Your task is to find every line of the listing that includes "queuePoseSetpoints" and copy it.

Collected data »
=== Begin Enclosure ===
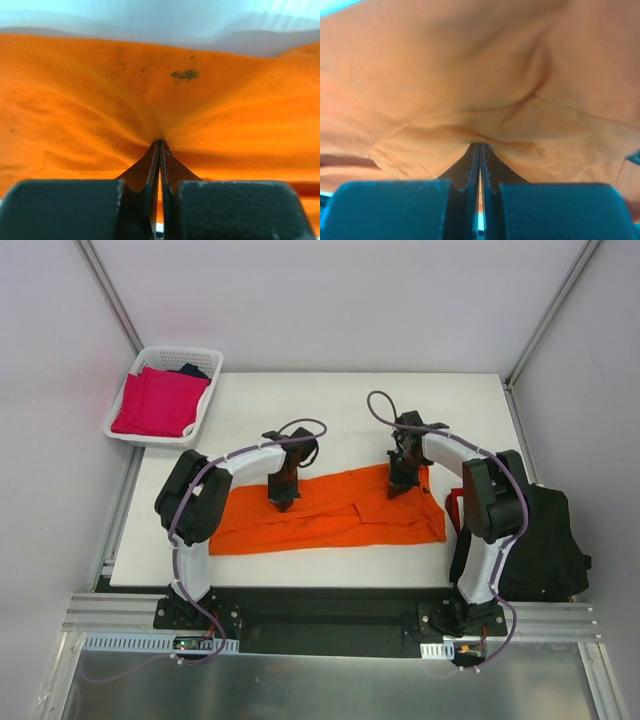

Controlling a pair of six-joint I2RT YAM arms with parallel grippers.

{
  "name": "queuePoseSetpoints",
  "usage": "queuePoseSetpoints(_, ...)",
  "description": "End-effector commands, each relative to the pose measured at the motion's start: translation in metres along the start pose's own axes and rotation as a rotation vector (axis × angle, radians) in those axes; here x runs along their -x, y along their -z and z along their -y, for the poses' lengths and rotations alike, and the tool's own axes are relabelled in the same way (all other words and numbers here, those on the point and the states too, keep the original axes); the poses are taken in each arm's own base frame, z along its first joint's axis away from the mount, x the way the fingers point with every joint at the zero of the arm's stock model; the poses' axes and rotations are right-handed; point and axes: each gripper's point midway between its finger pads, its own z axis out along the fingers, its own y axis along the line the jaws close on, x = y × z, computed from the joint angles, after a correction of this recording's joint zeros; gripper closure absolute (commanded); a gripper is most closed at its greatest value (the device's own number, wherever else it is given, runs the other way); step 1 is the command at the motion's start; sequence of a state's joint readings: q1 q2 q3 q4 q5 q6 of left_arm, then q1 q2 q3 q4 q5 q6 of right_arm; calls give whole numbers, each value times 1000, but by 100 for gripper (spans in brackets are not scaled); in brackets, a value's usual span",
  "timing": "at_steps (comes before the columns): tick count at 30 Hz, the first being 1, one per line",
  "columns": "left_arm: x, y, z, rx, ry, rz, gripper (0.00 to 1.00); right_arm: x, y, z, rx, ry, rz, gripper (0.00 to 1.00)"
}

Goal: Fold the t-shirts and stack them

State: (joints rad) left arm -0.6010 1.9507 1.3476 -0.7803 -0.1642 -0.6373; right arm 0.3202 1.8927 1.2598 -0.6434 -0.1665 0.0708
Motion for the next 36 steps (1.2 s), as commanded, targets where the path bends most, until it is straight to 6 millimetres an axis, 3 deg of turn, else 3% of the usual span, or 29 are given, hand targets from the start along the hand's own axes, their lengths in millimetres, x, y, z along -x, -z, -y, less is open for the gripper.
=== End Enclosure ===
Result for this task »
  "name": "queuePoseSetpoints",
  "usage": "queuePoseSetpoints(_, ...)",

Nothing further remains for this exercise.